Programming Pointers

A sign of confusion

Dan Saks

2/8/2008 2:50 PM EST

In C and C++, the unusual nature of char leaves many programmers puzzled about when to use plain char in preference to an explicitly signed or unsigned char.

All of the integer types in C and C++ come in signed and unsigned variants. In all cases but one, the signed variant is the default. For instance, the type specifier int is short for signed int, and long int is short for signed long int. The exception is the char types.

The plain char type has the same representation and behavior as either signed char or unsigned char, but plain char is nonetheless a distinct type. For example, even with a compiler that implements plain char the same as signed char, the following pointer assignment is an error:

char *pc;
signed char *psc;
...
pc = psc;           // invalid conversion

Many compilers tolerate this conversion, but the language standards consider it to be an error.

The unusual nature of char--that it's distinct from its signed and unsigned cousins, but not completely so--leaves many programmers puzzled about when to use plain char in preference to an explicitly signed or unsigned char. Too often, programmers guess wrong, and find themselves compounding the error by using casts. The following letter from a reader typifies the problem:

Recently I faced a problem where I was using an object declared as:

signed char *ptr;

I tried to do something such as:

if (ptr[0] == 0xFF)

Using the debugger, I could see that ptr[0] always had the value 0xFF but the condition in the if-statement was always false. When I looked at the disassembled code, the register containing ptr[0] 's value showed 0xffffffff.

I solved the problem by casting ptr[0] to unsigned char. Though I got the expression to evaluate to true, I'm not quite sure how it works.

As I've explained in past columns1,2, using a cast is often an indication that you're doing something wrong. That's the case here.

Here's what's happening with that conditional expression. The left operand, ptr[0] , is a signed char. On a typical machine with 8-bit bytes and twos-complement arithmetic, a signed char has values in the range -128 to +127. If ptr[0] contains 0xFF, the decimal arithmetic value of ptr[0] is -1, not 255.

The right operand in the conditional expression, the literal 0xFF, is an int, or more precisely, a signed int.3 It's not a signed char. As a signed int, 0xFF has the value 255 (decimal).

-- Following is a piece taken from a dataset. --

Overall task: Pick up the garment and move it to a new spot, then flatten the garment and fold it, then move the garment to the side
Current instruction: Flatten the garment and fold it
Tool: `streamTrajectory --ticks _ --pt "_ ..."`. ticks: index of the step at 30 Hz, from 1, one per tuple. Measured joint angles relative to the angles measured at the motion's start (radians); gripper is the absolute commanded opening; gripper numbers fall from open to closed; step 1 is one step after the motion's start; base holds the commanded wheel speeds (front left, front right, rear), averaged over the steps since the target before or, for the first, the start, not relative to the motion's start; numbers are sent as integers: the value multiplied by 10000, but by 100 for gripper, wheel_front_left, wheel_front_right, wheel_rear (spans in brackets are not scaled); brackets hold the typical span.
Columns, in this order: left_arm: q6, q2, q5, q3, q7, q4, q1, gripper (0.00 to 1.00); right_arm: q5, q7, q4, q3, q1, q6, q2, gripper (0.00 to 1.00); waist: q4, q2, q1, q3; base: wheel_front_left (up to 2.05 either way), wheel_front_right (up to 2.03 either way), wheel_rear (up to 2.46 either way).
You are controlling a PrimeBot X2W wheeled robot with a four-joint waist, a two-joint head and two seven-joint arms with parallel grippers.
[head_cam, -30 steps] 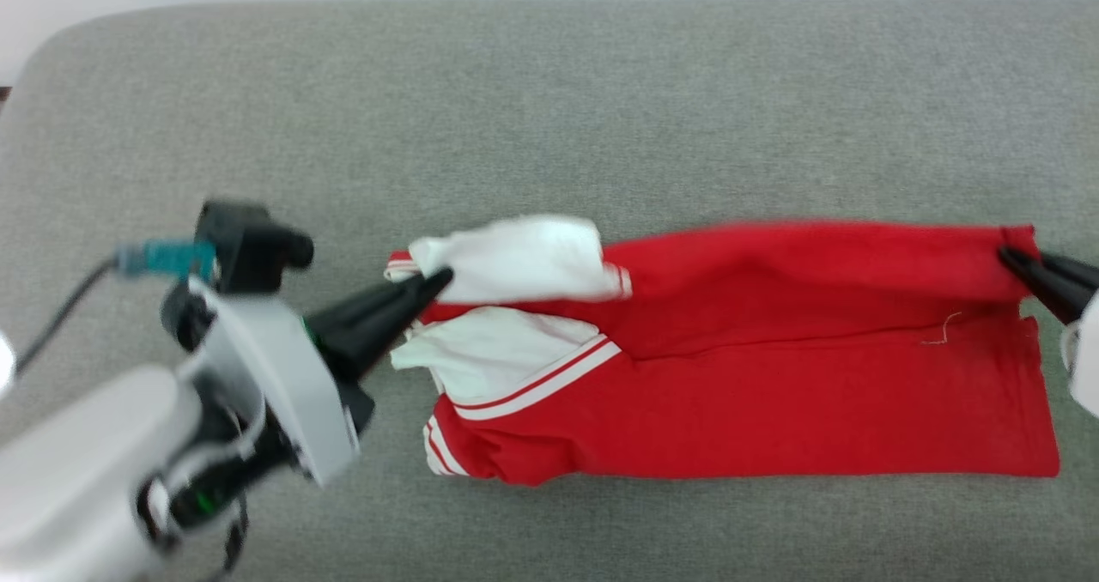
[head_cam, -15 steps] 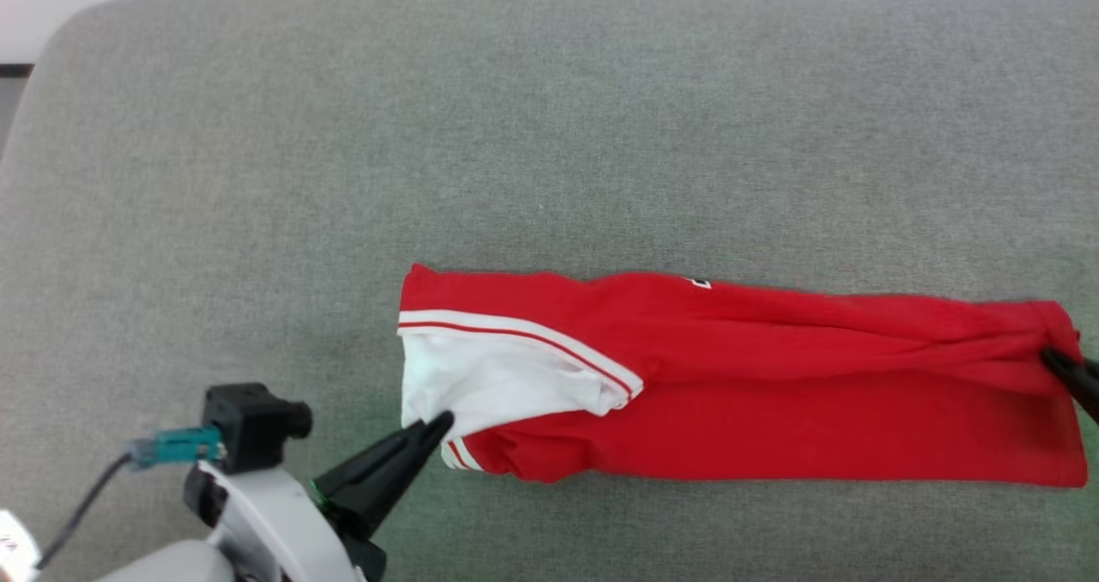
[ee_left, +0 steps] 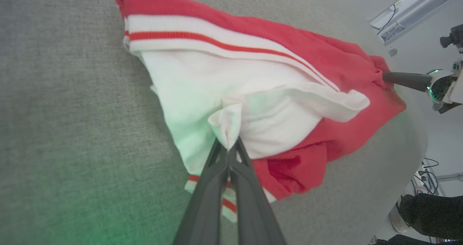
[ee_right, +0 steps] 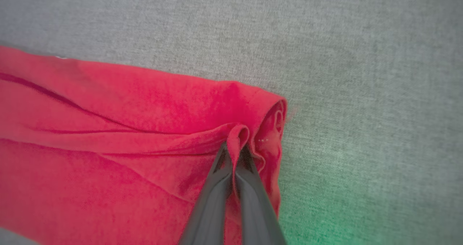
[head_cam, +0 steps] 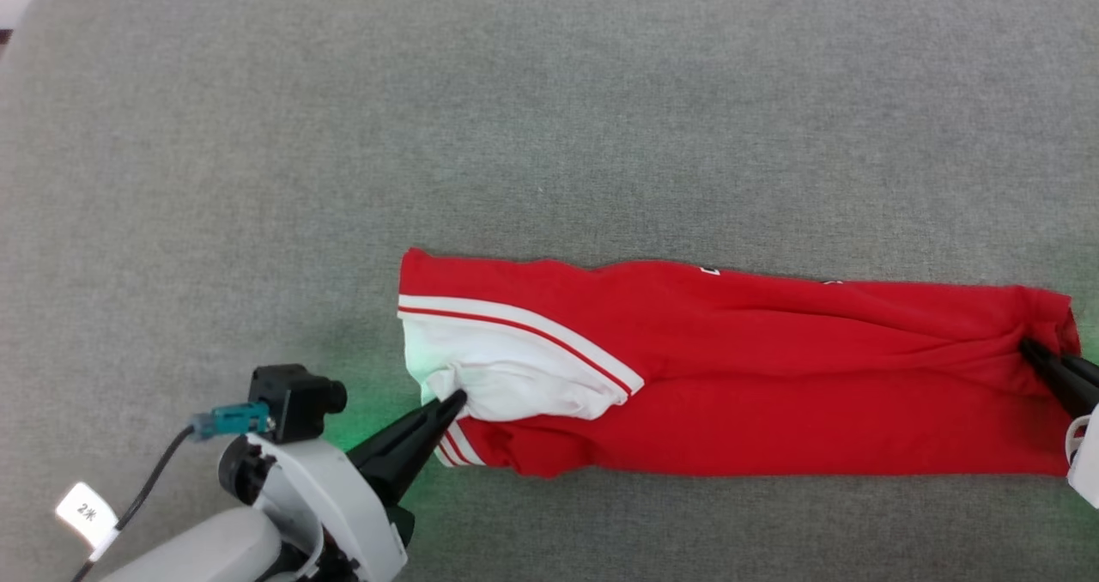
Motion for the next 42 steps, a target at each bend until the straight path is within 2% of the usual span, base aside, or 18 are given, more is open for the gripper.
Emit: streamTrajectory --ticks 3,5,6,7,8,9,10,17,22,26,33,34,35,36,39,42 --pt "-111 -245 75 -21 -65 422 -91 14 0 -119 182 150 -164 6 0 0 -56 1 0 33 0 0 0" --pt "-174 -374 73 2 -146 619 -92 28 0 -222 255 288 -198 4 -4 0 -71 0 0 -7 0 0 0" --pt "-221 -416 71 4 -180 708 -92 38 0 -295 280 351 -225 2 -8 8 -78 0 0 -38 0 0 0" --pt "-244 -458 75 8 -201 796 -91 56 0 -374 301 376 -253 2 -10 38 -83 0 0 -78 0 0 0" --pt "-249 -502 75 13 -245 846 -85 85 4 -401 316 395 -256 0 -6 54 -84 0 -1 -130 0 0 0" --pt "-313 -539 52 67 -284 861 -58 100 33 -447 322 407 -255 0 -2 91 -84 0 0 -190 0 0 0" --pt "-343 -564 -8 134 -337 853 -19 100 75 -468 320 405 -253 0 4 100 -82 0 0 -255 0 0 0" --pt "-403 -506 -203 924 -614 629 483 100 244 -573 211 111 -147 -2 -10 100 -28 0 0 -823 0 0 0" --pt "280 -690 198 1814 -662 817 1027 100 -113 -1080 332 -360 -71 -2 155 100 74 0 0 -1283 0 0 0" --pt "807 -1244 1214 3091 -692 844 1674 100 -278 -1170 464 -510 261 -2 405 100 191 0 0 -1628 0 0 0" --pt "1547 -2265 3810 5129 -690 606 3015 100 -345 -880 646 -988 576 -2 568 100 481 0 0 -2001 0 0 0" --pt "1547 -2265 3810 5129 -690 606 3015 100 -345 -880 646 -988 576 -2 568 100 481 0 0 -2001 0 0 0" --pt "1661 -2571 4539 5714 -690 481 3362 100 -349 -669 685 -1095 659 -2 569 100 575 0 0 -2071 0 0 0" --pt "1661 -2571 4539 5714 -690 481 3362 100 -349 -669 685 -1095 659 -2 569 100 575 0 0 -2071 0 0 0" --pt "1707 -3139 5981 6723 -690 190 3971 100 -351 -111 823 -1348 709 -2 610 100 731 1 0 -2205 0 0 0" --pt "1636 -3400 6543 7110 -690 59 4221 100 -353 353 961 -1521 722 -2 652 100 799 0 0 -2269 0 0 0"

According to the standard, when an expression compares a signed char with a signed int, the program promotes the signed char to signed int prior to doing the compare. The resulting signed int has the same value as the signed char, which in this case is -1. On a 32-bit twos-complement machine, -1 (decimal) is represented as 0xFFFFFFFF.

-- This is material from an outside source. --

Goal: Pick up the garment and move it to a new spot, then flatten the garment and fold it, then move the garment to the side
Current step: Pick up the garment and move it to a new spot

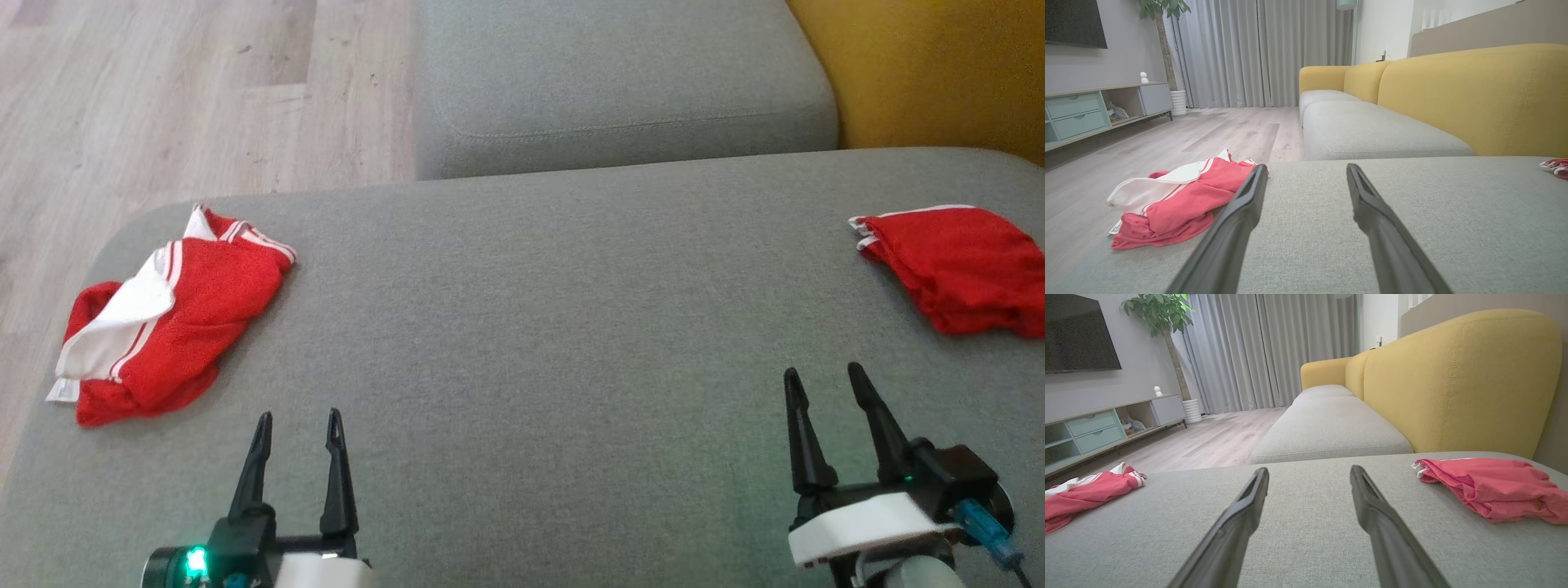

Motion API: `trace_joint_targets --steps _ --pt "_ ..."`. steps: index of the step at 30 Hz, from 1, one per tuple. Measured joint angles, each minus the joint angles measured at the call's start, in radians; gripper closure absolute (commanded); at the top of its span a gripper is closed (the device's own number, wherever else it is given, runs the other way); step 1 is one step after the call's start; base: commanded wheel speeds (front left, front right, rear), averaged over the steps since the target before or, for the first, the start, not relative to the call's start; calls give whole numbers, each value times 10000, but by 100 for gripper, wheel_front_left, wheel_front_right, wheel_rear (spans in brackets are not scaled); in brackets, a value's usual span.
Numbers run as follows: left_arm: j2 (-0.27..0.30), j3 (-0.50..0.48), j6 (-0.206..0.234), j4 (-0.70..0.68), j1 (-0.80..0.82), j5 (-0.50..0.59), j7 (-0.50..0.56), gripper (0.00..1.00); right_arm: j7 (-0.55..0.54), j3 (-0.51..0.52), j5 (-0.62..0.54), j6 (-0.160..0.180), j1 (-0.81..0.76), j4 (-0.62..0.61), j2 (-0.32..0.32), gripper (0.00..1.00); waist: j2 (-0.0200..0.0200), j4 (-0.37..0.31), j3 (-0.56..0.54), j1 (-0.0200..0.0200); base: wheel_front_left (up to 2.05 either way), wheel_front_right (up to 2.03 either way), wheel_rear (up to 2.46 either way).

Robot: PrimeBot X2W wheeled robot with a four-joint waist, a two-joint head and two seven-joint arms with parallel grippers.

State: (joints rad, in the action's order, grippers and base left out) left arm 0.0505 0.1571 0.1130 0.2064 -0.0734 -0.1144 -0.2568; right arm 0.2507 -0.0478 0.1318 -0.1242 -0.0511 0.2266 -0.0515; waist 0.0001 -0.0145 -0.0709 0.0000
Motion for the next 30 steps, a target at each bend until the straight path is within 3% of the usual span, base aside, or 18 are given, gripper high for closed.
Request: trace_joint_targets --steps 8,22,30 --pt "0 -40 19 -69 58 15 0 0 0 173 -2 0 -14 -2 29 0 0 805 130 1 0 0 0" --pt "2 -1281 454 -779 3 353 0 0 0 -86 -190 0 -9 -50 -52 0 0 3892 560 0 0 0 0" --pt "-8 -1534 637 -861 845 -138 0 0 0 -111 -435 0 222 -222 -982 0 0 4357 1691 2 0 0 0"
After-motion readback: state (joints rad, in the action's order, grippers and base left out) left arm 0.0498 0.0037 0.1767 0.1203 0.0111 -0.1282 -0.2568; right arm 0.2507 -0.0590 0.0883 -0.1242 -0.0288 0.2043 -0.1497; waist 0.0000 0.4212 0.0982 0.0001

In short, ptr[0] is a signed char whose value is -1, and 0xFF is a signed integer whose value is 255, and their values are not equal.

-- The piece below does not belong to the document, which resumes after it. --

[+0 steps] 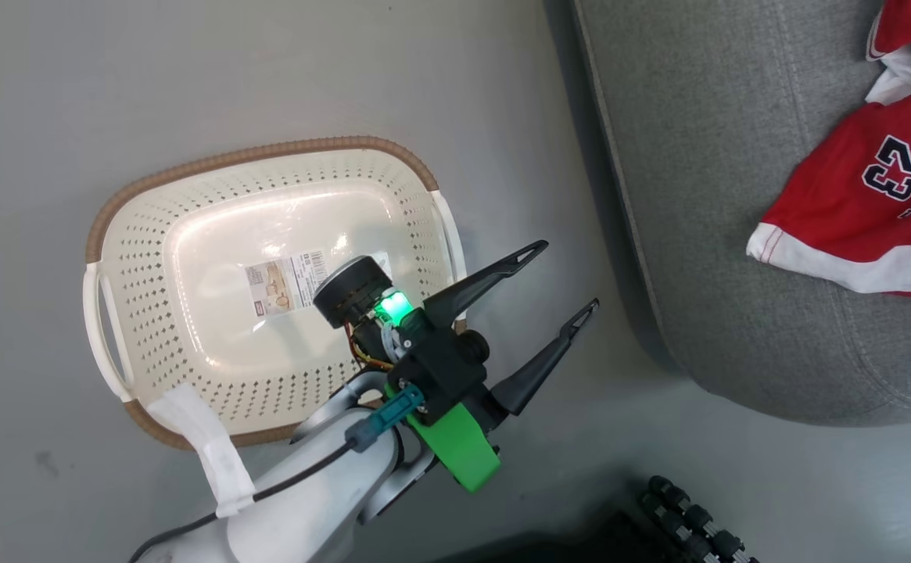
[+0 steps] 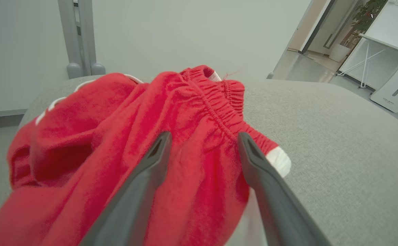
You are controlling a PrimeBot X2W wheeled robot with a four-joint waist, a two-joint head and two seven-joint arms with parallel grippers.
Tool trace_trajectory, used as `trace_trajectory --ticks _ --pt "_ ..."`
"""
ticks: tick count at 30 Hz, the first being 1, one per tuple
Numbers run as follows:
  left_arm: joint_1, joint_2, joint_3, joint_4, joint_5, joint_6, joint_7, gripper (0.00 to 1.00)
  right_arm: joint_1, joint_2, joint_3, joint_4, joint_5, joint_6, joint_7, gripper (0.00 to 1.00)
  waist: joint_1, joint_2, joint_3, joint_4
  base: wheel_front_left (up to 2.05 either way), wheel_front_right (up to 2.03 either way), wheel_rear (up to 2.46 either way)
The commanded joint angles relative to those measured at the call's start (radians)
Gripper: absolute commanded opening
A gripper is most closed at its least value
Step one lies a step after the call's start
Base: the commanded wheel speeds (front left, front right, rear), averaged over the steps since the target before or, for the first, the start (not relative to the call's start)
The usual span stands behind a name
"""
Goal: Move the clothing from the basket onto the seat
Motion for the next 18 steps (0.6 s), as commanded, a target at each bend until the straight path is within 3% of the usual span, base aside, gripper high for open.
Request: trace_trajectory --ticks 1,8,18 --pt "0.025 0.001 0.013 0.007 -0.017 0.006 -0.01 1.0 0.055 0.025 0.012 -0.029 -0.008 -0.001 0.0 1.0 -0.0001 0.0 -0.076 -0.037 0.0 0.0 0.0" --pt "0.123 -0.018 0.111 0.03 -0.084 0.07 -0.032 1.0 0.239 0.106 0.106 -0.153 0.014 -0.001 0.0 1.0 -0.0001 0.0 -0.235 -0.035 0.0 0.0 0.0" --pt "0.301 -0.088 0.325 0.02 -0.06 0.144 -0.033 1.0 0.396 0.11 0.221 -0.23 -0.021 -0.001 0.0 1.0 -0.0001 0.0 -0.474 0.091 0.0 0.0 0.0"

The way to avoid such surprising behavior is to use objects and literals whose types can be combined safely without explicit conversions. For example, when you test the value of a plain char, you should compare it with another plain char or character constant, not with an int. For example, I'd replace:

signed char *ptr;
...
if (ptr[0] == 0xFF)

with:

char *ptr;
...
if (ptr[0] == '\xFF') 

The latter works correctly in C or C++ whether plain char is implemented as signed or unsigned.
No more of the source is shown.